#### [What you should do]
What number of lines in the data below contain the string "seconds"? Answer with that number alone.

#### [Data excerpt]
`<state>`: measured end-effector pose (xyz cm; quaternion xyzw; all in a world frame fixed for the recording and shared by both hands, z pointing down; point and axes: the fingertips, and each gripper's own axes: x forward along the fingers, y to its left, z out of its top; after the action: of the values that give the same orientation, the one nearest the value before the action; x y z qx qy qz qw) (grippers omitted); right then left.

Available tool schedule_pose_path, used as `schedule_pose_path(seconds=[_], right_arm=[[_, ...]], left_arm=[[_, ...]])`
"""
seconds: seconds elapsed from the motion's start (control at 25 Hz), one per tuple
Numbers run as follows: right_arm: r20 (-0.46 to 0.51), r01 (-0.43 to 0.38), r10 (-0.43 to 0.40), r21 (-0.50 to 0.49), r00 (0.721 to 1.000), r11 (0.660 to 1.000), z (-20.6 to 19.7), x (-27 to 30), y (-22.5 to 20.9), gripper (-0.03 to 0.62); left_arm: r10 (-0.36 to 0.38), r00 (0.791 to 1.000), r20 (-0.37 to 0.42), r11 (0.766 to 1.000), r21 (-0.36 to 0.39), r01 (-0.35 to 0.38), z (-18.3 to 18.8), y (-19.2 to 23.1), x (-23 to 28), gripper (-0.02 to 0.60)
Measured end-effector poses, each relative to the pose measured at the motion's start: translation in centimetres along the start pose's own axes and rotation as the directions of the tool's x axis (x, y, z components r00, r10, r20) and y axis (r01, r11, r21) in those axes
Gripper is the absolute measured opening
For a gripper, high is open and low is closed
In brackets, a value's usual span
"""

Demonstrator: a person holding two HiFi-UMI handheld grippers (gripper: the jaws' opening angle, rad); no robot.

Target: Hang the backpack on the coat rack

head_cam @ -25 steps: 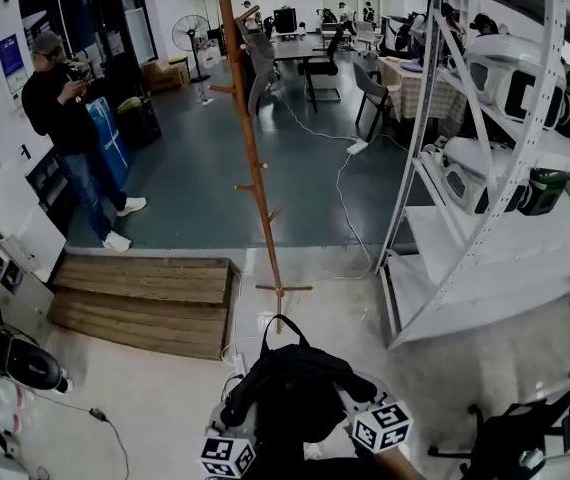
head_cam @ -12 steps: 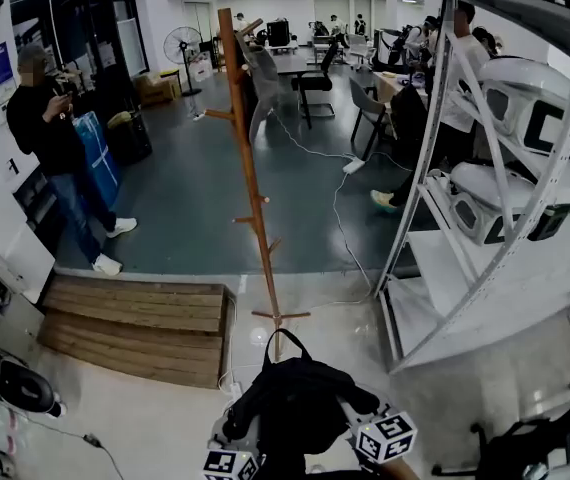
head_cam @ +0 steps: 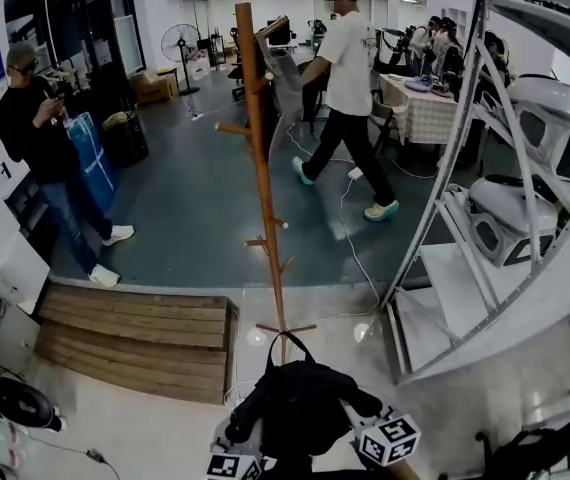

#### [Answer section]
2